Could you filter the material and copy every line where the word "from" occurs?

══════

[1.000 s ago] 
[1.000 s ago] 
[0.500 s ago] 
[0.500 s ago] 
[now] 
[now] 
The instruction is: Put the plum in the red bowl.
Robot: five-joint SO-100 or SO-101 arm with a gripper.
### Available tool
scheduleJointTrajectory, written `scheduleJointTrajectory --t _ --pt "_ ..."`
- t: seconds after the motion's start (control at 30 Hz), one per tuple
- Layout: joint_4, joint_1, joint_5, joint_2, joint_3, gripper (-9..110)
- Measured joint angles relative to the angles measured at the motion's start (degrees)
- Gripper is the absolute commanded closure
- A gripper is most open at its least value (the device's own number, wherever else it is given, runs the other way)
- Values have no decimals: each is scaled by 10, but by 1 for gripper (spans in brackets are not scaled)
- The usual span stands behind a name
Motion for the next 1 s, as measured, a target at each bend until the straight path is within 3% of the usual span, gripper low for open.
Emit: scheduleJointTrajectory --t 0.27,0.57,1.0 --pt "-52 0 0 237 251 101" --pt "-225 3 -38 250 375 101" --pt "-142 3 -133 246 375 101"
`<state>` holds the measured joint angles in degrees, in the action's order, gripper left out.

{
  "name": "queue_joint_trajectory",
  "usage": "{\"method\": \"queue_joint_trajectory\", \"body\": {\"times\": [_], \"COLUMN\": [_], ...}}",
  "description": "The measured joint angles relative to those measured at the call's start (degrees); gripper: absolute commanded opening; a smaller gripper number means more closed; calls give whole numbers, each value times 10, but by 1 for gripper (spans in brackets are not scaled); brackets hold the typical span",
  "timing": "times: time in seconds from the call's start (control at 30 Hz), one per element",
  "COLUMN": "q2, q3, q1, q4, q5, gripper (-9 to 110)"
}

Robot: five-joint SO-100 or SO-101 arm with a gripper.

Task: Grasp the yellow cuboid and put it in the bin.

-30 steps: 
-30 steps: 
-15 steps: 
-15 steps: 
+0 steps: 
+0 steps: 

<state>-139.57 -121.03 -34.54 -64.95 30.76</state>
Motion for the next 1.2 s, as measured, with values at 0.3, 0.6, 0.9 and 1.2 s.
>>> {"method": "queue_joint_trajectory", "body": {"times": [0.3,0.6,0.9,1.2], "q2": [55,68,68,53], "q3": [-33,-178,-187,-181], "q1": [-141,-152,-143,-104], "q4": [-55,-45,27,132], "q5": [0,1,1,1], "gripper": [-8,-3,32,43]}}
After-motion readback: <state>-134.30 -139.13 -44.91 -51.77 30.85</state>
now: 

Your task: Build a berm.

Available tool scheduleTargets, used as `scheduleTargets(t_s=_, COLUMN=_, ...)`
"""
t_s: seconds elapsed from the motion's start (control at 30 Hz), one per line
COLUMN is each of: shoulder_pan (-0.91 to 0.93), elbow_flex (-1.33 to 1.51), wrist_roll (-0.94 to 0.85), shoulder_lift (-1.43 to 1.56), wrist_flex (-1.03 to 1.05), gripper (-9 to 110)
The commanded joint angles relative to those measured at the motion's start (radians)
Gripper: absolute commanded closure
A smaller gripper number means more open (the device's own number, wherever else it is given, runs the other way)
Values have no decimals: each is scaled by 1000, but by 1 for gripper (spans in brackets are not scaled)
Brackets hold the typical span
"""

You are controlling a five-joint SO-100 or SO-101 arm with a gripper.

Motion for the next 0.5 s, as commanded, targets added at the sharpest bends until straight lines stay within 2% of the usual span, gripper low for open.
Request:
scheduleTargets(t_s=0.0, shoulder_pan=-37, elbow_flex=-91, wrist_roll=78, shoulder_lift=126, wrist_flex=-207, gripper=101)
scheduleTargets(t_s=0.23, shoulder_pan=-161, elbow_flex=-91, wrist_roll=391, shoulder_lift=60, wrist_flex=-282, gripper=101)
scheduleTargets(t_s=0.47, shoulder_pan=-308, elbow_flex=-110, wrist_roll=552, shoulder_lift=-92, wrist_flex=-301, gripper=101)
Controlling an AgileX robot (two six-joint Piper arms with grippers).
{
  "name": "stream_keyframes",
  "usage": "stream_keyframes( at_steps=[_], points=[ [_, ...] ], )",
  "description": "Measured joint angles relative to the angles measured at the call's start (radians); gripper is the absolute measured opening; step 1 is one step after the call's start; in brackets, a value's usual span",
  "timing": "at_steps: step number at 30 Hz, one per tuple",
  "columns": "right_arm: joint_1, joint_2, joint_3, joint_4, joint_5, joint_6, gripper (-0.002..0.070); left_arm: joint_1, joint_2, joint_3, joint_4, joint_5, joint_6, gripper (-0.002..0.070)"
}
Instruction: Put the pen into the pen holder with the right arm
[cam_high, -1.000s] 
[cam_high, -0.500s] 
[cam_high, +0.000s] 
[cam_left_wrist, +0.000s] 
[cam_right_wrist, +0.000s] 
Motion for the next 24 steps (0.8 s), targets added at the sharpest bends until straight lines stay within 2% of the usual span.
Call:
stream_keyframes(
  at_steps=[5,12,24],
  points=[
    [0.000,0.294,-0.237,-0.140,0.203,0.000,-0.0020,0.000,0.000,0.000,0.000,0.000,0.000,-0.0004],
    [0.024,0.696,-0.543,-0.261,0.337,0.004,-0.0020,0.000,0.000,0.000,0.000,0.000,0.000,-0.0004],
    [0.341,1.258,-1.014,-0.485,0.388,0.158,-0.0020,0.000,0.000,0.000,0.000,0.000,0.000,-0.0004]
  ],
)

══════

#### [Reply]
  "timing": "times: time in seconds from the call's start (control at 30 Hz), one per element",
t_s: seconds elapsed from the motion's start (control at 30 Hz), one per line

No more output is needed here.